▶ [Assignment]: Within the data that follows, set down exactly the lines from the one containing "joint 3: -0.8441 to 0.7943" through the one containing "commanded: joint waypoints", both ends included.

▶ [Entries supplied]:
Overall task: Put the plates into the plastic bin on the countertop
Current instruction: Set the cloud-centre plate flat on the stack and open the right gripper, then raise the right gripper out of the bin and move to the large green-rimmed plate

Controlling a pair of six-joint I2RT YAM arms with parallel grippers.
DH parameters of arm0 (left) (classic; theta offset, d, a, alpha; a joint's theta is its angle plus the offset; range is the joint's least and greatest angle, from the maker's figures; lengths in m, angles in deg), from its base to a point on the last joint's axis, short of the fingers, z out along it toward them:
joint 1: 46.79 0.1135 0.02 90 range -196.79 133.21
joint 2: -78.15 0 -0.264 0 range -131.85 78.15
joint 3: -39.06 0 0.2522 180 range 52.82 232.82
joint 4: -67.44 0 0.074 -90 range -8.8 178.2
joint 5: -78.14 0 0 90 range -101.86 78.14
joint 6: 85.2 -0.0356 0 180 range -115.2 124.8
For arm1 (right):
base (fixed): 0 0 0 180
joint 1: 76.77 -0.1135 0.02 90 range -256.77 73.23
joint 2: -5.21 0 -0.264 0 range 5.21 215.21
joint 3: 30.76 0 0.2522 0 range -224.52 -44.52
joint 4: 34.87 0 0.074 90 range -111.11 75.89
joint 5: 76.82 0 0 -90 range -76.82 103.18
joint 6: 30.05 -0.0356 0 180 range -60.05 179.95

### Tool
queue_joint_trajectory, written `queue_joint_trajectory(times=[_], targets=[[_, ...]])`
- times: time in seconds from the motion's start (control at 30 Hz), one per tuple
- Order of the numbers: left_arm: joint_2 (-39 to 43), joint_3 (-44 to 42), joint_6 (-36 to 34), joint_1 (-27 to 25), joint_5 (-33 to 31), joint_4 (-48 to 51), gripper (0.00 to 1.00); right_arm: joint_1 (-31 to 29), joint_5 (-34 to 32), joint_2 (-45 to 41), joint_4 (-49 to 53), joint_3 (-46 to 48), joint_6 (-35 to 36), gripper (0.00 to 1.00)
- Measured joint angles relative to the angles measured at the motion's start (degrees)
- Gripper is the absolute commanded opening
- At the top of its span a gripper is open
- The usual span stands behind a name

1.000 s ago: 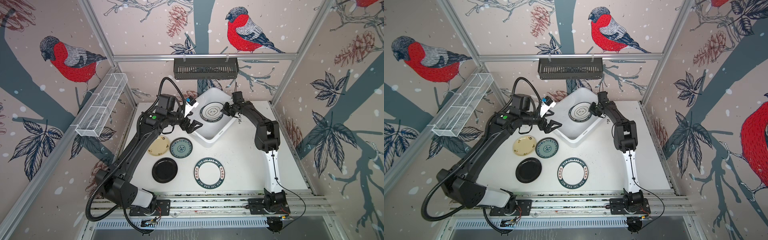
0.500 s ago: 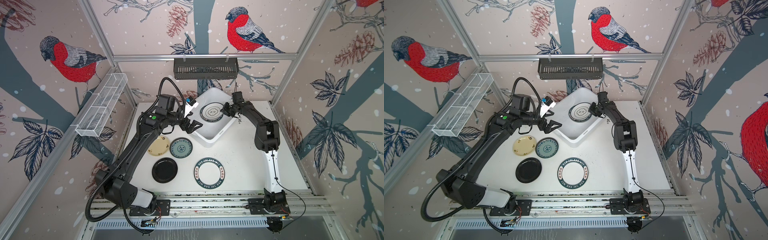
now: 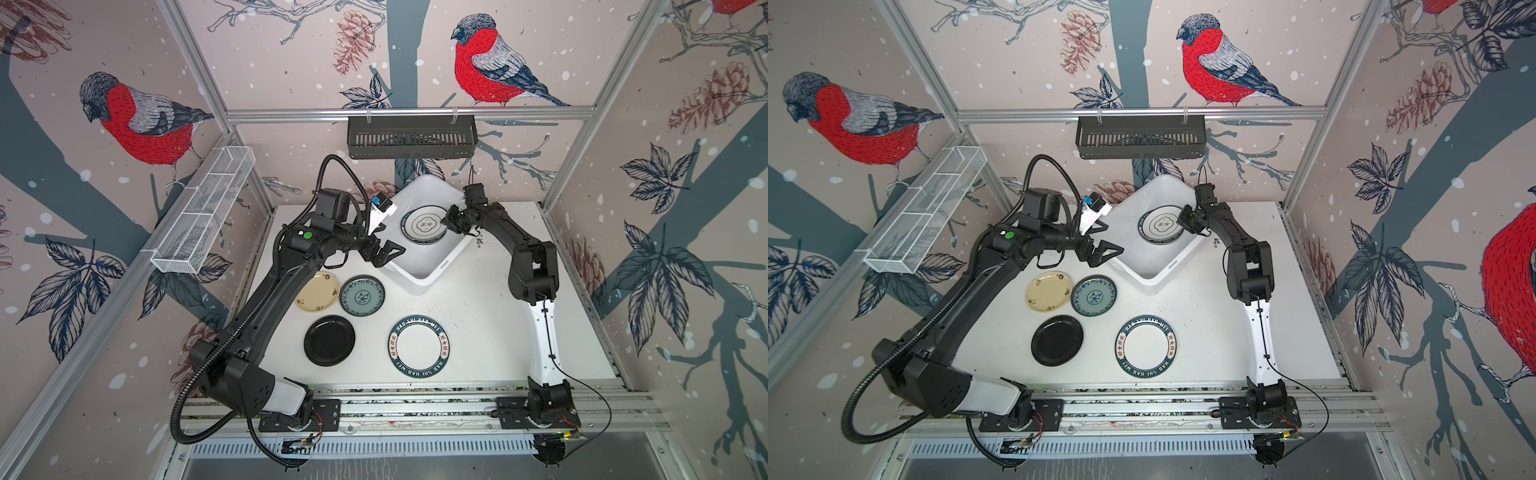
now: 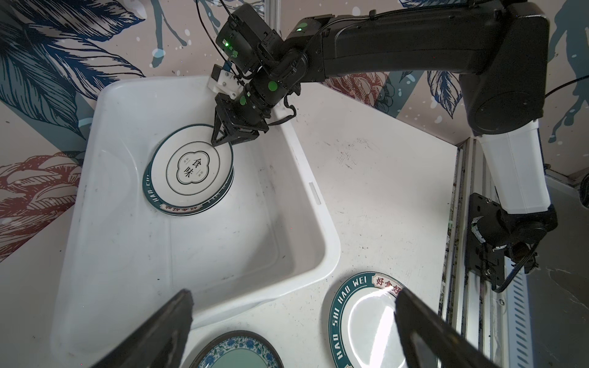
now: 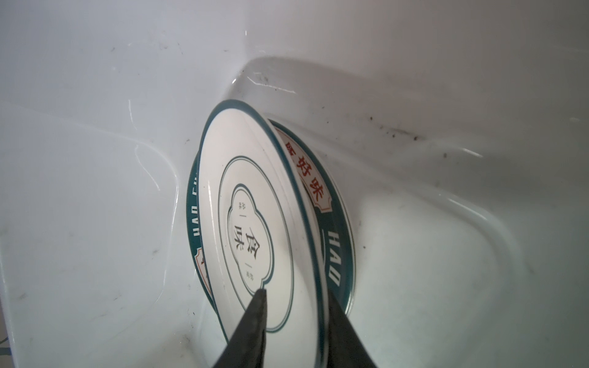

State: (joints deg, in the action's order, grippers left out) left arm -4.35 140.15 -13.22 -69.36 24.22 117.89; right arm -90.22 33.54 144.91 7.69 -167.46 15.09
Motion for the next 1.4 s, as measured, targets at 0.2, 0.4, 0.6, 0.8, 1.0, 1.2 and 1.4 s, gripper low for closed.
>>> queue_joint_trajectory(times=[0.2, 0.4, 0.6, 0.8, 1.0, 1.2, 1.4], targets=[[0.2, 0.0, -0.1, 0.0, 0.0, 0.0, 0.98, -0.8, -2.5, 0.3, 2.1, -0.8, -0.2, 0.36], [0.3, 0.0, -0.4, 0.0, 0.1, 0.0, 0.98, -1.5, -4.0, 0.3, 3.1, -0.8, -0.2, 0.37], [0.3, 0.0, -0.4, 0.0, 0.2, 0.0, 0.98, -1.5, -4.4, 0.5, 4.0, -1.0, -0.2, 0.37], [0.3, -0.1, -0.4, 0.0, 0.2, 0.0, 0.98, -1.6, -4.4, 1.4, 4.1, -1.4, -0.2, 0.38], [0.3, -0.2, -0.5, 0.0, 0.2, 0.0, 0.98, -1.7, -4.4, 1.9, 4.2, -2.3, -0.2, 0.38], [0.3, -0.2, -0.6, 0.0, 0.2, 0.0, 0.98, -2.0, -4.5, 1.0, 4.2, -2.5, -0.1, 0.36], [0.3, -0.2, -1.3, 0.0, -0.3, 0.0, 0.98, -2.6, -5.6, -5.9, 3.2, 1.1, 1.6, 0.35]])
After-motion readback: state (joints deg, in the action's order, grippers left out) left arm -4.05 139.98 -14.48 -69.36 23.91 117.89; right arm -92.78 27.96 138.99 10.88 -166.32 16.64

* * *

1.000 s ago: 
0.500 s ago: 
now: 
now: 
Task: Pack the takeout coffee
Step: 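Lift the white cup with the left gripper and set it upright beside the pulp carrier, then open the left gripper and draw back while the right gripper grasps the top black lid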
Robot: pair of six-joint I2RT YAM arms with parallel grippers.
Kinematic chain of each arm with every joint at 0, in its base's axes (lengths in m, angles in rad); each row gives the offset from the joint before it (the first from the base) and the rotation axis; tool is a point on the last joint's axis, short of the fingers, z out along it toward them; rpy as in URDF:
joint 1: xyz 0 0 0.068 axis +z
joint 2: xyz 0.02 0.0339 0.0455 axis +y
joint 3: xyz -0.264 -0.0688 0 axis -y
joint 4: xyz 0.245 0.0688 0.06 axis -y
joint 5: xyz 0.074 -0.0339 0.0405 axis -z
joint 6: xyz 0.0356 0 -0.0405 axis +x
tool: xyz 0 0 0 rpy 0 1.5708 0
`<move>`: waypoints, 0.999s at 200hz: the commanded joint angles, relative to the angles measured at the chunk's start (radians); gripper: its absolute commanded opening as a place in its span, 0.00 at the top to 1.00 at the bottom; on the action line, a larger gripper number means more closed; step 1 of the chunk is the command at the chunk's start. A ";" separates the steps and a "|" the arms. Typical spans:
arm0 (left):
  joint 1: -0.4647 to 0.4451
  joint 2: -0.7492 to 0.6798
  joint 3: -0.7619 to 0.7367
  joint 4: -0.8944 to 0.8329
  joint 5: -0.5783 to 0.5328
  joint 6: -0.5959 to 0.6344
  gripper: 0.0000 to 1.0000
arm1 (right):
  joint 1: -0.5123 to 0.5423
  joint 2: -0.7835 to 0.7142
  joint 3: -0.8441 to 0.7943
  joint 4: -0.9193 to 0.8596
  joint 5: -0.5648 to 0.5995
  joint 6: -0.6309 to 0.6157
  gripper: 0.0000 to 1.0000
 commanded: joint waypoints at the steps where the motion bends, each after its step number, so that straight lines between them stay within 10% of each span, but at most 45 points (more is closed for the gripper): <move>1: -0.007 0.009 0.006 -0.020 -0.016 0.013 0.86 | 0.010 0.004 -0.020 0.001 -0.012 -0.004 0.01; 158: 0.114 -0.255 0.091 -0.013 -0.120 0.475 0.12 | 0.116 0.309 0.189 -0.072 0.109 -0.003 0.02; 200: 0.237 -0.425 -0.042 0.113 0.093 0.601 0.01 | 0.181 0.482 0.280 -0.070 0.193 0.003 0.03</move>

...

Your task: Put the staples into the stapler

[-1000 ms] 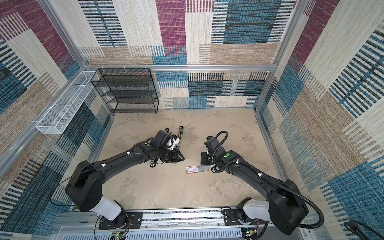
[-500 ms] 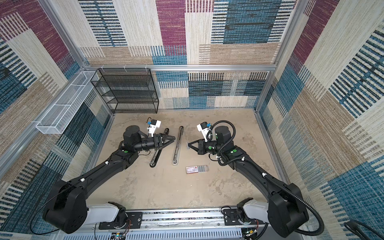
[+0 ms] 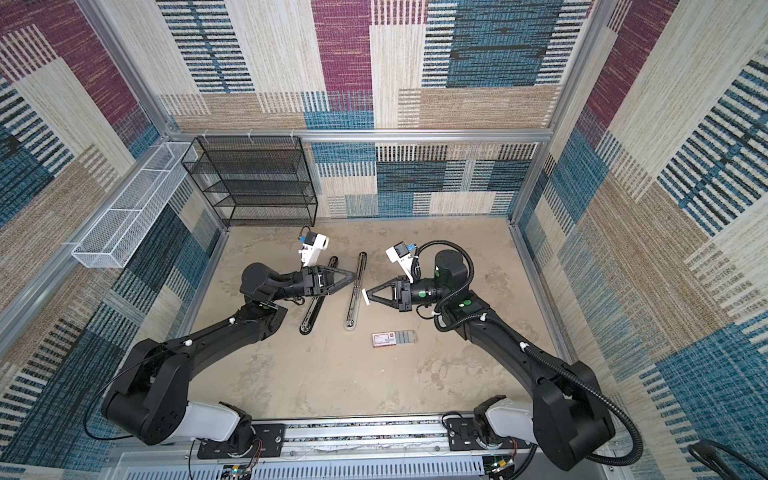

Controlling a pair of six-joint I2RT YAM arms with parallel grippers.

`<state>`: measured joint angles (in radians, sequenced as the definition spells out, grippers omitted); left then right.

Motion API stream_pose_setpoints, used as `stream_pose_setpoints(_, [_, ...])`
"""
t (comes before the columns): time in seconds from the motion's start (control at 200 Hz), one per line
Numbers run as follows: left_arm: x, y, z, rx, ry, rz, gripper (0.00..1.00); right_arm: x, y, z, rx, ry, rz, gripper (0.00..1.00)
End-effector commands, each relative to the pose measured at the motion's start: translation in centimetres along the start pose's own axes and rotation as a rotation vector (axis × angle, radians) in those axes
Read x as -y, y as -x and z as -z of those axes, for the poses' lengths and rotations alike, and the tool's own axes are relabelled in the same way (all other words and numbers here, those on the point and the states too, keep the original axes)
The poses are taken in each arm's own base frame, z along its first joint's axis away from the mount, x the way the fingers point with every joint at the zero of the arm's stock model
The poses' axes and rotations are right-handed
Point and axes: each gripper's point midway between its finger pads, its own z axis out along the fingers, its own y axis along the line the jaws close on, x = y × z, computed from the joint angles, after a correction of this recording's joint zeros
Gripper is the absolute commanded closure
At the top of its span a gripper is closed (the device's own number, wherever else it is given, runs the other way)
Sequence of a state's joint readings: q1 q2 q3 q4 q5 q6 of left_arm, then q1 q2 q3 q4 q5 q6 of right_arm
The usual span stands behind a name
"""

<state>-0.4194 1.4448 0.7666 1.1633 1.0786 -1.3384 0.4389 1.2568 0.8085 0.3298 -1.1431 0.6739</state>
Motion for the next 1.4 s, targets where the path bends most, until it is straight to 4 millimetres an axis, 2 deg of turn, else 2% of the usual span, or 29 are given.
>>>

▶ [Response]:
  joint 3: -0.8441 to 0.7943
  joint 4: -0.9193 to 0.8596
  joint 5: -0.5648 to 0.5995
  joint 6: -0.6309 to 0.6157
  gripper: 0.0000 to 1.0000
 commanded: joint waypoints at the steps where the motion bends, each after its step number, so that straight lines between them stay within 10% of each span, but at most 45 points (more is closed for the gripper): <move>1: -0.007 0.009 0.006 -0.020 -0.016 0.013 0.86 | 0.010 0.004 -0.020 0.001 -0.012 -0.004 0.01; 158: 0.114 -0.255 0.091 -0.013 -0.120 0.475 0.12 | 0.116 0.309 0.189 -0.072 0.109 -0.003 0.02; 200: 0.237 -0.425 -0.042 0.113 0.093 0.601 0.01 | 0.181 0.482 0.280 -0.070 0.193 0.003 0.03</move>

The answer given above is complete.